The Senior Notes and ARLP Credit Facility are guaranteed by all of the subsidiaries of our Intermediate Partnership. The Senior Notes and ARLP Credit Facility contain various covenants affecting our Intermediate Partnership and its subsidiaries restricting, among other things, the amount of distributions by our Intermediate Partnership, the incurrence of additional indebtedness and liens, the sale of assets, the making of investments, the entry into mergers and consolidations and the entry into transactions with affiliates, in each case subject to various exceptions. The Senior Notes and the ARLP Credit Facility also require the Intermediate Partnership to remain in control of a certain amount of mineable coal relative to its annual production. In addition, the Senior Notes and the ARLP Credit Facility require the Intermediate Partnership to comply with certain financial ratios, including a maximum leverage ratio and a minimum interest coverage ratio. We were in compliance with the covenants of both the ARLP Credit Facility and Senior Notes at March 31, 2008.

We maintain agreements with two banks to provide additional letters of credit in an aggregate amount of $31.0 million to maintain surety bonds to secure certain asset retirement obligations and our obligations for workers’ compensation benefits. At March 31, 2008, we had $30.6 million in letters of credit outstanding under these agreements.
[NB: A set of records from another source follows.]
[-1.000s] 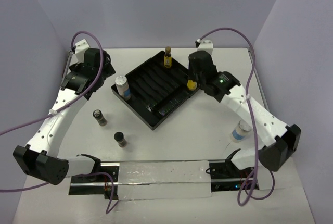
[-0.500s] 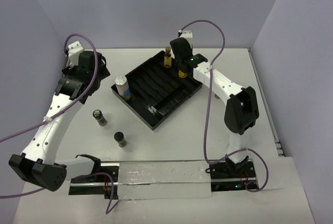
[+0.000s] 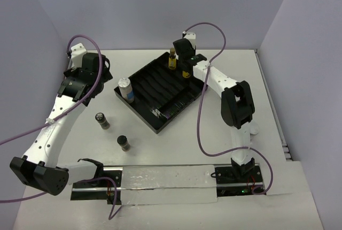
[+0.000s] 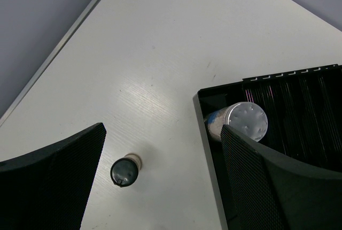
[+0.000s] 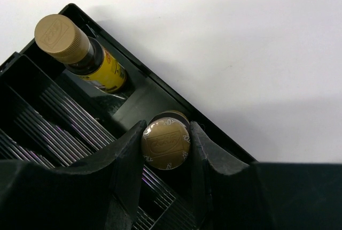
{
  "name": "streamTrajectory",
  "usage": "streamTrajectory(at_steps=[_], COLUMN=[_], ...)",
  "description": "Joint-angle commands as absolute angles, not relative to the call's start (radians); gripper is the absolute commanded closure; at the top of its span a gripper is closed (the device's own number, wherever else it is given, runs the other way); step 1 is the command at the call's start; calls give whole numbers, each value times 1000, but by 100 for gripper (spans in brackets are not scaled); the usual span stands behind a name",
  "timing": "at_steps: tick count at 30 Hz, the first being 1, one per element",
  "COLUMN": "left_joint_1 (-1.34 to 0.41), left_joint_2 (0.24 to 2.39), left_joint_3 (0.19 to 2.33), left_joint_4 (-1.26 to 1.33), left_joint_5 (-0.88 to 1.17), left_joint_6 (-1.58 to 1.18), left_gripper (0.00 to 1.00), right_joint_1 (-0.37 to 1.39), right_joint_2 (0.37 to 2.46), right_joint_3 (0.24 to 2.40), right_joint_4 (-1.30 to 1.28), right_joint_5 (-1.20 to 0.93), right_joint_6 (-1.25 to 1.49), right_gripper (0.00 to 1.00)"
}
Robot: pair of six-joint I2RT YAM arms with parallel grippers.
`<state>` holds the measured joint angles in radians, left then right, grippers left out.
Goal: Organize the condiment bottles
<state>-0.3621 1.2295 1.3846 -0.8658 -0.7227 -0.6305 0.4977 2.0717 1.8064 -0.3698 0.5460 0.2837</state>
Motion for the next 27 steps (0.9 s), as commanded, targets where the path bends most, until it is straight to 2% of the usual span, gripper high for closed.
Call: streamTrajectory(at_steps=[1,4,5,6,7,10,11,14,20,24,27], left_joint_1=[-354,-354,-354,-354,-354,-354,-354,-354,-354,-354,-354], left_joint_2=[1232,1232,1232,1234,1235,1234,1234,1228,1223,1229,1225], left_joint_3=[1396,1396,1396,1397,1398,1400,1399,1397,1388,1388,1376], left_joint_4=[-858,-857,-857,-857,-858,-861,-862,-857,-845,-841,-826], left_joint_5=[-733,-730,-726,-722,-720,-713,-710,-702,-680,-699,-693], left_joint_6=[-618,-620,-621,-622,-624,-629,-631,-637,-642,-643,-651], left_gripper=[3,3,3,3,3,3,3,3,3,3,3], right_joint_1=[486,482,483,483,483,483,482,482,457,428,368], right_joint_2=[2069,2060,2056,2049,2043,2029,2025,2004,1825,1674,1499], right_joint_3=[1787,1745,1736,1725,1718,1709,1714,1732,1732,1635,1485], right_joint_4=[-255,-240,-234,-229,-226,-228,-237,-268,-332,-349,-360], right_joint_5=[562,540,532,524,521,523,528,545,527,503,497], right_joint_6=[326,346,349,351,352,347,344,335,302,288,320], right_gripper=[91,91,86,79,68,30,13,0,0,0,0])
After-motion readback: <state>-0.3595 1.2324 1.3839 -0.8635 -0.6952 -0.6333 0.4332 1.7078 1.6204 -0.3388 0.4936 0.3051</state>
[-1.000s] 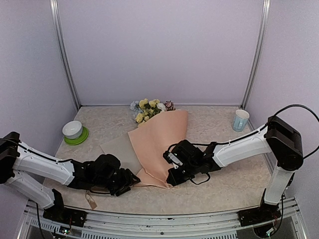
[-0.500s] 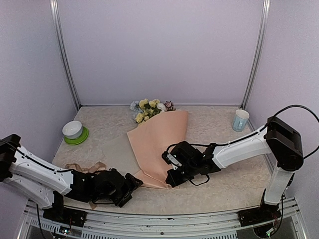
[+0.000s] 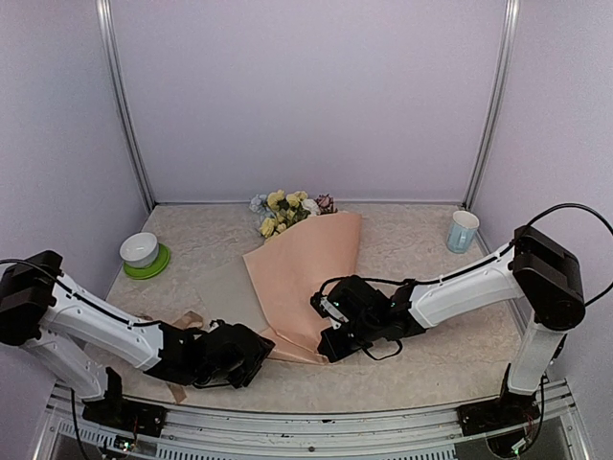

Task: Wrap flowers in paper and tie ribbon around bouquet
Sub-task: Pick up the two-thirds-folded wrapping paper from the center of the board.

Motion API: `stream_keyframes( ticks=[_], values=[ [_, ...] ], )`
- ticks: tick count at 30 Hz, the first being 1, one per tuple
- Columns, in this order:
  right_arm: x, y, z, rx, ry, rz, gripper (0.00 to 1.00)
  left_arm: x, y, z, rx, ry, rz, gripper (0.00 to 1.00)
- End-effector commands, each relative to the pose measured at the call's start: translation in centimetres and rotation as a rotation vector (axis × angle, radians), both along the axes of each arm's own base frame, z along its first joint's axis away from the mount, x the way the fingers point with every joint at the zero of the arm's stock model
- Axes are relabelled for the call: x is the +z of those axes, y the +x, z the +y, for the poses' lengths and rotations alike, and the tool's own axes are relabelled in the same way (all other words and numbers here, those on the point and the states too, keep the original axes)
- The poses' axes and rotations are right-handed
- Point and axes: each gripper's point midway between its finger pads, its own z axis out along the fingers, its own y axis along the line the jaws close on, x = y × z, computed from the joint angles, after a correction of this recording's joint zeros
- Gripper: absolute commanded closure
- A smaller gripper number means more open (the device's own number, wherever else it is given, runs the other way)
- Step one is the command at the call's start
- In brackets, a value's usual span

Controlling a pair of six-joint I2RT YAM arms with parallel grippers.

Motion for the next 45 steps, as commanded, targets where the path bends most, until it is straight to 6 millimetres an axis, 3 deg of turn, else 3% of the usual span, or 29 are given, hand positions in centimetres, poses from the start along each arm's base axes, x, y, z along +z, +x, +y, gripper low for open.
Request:
stream_keyframes(
  ticks=[1,4,7,10,15,18,22,28,35,40,45],
  values=[
    [-2.9,-2.6,-2.3,0.040,-0.116,0.070,1.00,-1.5,1.8,3.4,0.067,0.129,-0.002,0.40],
    [-3.0,-2.7,-2.3,0.046,-0.118,0.072,1.00,-1.7,2.8,4.1,0.079,0.141,-0.011,0.43],
    [-2.9,-2.6,-2.2,0.053,-0.117,0.065,1.00,-2.2,2.8,3.3,0.040,0.147,-0.003,0.49],
    [-3.0,-2.6,-2.1,0.056,-0.117,0.067,1.00,-2.6,2.4,2.5,0.008,0.136,0.017,0.61],
    [-3.3,-2.8,-2.2,0.061,-0.122,0.075,1.00,-0.9,2.8,2.5,0.008,0.141,-0.030,0.88],
    [-3.6,-2.8,-2.3,0.058,-0.132,0.081,1.00,0.0,2.9,2.8,0.007,0.181,-0.054,1.00],
    [-4.1,-2.9,-2.4,0.055,-0.142,0.095,1.00,1.5,3.5,2.8,-0.008,0.238,-0.108,1.00],
    [-4.7,-3.3,-2.5,0.038,-0.140,0.131,1.00,5.6,5.0,1.6,-0.077,0.374,-0.242,1.00],
    [-4.6,-3.6,-1.7,0.040,-0.062,0.193,1.00,8.6,6.4,-2.1,-0.235,0.475,-0.354,1.00],
    [-3.8,-3.3,-1.4,0.046,0.012,0.218,1.00,8.1,6.6,-3.4,-0.318,0.514,-0.338,1.00],
    [-0.4,-2.2,1.1,0.157,0.091,0.153,1.00,5.7,5.4,-0.9,-0.291,0.479,-0.271,1.00]
  ],
)
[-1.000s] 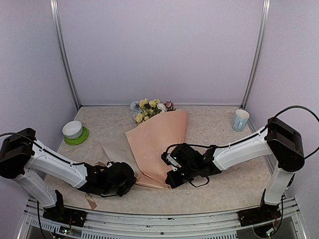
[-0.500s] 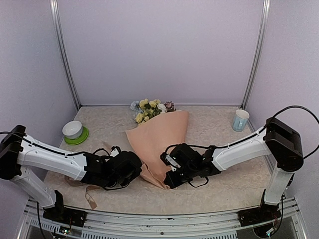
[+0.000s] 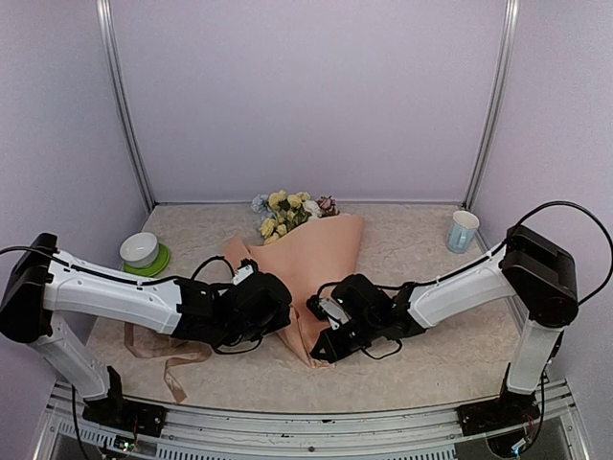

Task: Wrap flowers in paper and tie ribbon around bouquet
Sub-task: Pick up the two-thirds-folded wrapping paper from the center of the board.

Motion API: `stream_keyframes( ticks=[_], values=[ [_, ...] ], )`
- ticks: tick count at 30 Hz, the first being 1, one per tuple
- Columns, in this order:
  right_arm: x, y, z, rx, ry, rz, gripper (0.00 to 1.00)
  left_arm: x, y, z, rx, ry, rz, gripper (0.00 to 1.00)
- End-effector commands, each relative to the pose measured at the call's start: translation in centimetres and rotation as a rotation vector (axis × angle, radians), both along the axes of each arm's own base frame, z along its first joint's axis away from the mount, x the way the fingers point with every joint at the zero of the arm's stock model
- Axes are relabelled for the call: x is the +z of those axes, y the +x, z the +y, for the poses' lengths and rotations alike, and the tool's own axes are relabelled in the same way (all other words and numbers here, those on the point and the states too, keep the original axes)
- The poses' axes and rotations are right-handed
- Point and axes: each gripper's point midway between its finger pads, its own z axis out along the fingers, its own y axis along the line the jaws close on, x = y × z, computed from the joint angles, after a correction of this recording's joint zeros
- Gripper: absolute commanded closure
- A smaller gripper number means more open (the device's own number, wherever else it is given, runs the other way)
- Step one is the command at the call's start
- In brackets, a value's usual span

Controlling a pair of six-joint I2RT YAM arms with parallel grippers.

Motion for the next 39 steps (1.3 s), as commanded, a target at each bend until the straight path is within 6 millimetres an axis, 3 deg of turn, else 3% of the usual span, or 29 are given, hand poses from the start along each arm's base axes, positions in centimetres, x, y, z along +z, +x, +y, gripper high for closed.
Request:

Our special general partner guarantees $5.0 million of these outstanding letters of credit.

On March 19, 2007, MAC entered into a secured line of credit (“LOC”) which was scheduled to expire on March 19, 2008. In September 2007, MAC entered into a $1.5 million Revolving Credit Agreement (“Revolver”) with ARLP. Concurrent with the execution of the Revolver, MAC repaid all amounts outstanding under the LOC. By amendment effective April 1, 2008, the term of the Revolver was extended to June 30, 2009. Due to the consolidation of MAC in accordance with FIN No. 46R, the intercompany transactions associated with the Revolver are eliminated.

Related-Party Transactions

We have continuing related-party transactions with our managing general partner, AHGP, and our special general partner, including our special general partner’s affiliates. These related-party transactions relate principally to the provision of administrative services to AHGP and Alliance Resource Holdings II, Inc. and their respective affiliates, mineral and equipment leases with our special general partner and its affiliates, and guarantees from our special general partner for letters of credit.

Please read our Annual Report on Form 10-K for the year ended December 31, 2007, “Item 7. Management’s Discussion and Analysis of Financial Condition and Results of Operations – Related-Party Transactions” for additional information concerning the related-party transactions described above.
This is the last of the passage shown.